What is the biggest lesson that employment has taught you?

🇵🇸 Free Palestine 🇵🇸@lemmy.ml to Asklemmy@lemmy.ml – 3164 points –
585

You are viewing a single comment

Being emotionally detached from really stupid leadership decisions is harder than it seems

Took me a lot of years to not think it's my company that is being run into the ground. I should not - and nowadays could not - care any less.

my company

You mean "my responsibility", right?

Reading about it, it seems they are in fact all the same. Even the white haribo mice. TIL.

Yeah, in a way. As in, I don't feel like I have any responsibility in things in the company going to shits (which I would if it were, well, my company).

The book The Responsibility Virus helped me a lot with this. Most people are over-responsible for the choices of others, specifically ones they can't reasonably influence, anyway.

I found out that https://www.ribbonfarm.com/2009/10/07/the-gervais-principle-or-the-office-according-to-the-office/ explains a lot of the dysfunctions that one finds in an office / corporate environment.

Yes. This lies among the reasons I find it easier not to blame enterprises for their dysfunctions. The unsustained growth imperative of our economic systems makes the Gervais Principle behavior the path of least resistance. Indeed, the only way to stop it seems to come down to the heroism of one key influential person who chooses differently.

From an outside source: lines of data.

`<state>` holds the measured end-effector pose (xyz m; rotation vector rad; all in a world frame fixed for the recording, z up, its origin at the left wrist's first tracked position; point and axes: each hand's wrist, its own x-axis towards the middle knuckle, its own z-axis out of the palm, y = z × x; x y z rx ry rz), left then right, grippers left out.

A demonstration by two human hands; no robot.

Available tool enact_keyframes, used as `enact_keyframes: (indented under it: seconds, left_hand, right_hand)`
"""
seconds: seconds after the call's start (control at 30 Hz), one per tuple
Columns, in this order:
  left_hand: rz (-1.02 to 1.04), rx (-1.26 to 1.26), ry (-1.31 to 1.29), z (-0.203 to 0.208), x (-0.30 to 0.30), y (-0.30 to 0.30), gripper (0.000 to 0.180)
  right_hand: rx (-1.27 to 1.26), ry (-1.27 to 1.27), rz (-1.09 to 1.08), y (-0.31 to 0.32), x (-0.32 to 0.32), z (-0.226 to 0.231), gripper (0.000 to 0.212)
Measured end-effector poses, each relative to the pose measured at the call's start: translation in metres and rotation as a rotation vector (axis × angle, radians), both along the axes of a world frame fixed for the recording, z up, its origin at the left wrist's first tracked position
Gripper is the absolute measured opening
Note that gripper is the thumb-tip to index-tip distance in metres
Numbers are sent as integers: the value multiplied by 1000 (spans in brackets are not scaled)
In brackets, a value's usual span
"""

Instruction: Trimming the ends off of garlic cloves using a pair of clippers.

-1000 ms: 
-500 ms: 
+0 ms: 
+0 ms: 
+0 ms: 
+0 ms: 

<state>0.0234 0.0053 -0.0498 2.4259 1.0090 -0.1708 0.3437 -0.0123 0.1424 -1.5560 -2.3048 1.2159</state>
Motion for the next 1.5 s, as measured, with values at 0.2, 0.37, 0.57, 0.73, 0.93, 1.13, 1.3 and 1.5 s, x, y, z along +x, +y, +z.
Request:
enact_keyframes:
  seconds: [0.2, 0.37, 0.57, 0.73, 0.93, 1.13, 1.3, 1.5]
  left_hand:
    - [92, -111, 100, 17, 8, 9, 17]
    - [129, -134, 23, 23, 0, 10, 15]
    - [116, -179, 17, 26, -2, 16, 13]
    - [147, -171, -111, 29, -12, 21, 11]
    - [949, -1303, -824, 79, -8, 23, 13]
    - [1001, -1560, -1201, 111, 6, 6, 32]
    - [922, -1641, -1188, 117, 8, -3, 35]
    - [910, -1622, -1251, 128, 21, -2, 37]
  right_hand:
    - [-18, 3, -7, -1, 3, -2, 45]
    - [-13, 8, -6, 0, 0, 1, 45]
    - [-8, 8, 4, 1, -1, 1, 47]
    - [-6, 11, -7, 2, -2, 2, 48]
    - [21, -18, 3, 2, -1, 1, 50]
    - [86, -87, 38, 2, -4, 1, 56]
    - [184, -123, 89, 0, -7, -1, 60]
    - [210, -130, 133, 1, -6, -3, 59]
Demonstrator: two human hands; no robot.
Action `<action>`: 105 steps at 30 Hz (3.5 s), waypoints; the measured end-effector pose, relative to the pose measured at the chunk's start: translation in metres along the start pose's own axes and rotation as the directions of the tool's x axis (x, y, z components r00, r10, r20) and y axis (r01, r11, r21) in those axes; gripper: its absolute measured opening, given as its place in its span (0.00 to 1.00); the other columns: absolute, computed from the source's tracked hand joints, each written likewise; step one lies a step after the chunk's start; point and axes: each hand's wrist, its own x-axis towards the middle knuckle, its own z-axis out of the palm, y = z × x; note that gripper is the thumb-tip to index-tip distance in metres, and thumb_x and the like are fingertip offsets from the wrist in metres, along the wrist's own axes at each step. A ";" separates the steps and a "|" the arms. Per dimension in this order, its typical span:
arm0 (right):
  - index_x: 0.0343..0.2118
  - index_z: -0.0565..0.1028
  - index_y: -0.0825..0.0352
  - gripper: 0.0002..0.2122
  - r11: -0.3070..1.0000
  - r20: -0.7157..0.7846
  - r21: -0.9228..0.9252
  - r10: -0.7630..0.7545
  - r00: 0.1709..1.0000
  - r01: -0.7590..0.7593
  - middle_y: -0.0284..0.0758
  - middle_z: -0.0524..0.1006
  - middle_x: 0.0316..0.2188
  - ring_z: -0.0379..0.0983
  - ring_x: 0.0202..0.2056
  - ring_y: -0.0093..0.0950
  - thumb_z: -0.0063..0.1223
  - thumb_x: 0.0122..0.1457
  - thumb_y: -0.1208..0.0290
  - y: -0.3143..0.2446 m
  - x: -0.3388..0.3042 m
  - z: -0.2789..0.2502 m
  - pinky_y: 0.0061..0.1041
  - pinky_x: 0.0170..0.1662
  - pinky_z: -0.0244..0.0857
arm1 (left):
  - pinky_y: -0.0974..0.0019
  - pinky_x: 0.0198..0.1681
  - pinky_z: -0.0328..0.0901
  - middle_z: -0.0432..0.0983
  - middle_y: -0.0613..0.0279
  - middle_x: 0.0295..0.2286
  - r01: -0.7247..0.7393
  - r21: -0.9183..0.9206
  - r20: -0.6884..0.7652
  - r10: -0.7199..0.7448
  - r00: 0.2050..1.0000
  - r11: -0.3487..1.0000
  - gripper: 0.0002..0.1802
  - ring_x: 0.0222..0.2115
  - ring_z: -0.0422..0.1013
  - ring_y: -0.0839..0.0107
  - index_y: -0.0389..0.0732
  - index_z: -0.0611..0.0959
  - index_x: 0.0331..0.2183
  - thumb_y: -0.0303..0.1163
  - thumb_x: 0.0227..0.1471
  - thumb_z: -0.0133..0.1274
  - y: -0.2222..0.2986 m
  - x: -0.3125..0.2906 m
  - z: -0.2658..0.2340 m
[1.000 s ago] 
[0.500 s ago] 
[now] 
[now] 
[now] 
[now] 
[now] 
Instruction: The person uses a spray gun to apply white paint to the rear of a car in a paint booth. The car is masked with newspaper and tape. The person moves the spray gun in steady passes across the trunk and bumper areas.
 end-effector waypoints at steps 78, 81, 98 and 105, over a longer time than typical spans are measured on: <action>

This also accounts for why I stopped trying to fix enterprises and instead focus on helping the well-meaning people who otherwise would need to fend for themselves.

I'm determined to ever only work in public, state-owned companies. I believe in a causal connection between being a private, profit-oriented business and the daily "wtf" moments, the only true measure of quality.

Edit: fixed the link.

I'm afraid I'd be even more depressed by the wtf moments in a public organisation, but I am also considering it.

I stopped giving a shit a long time ago. I do my best to consult and warn and if they don't listen it's not my problem.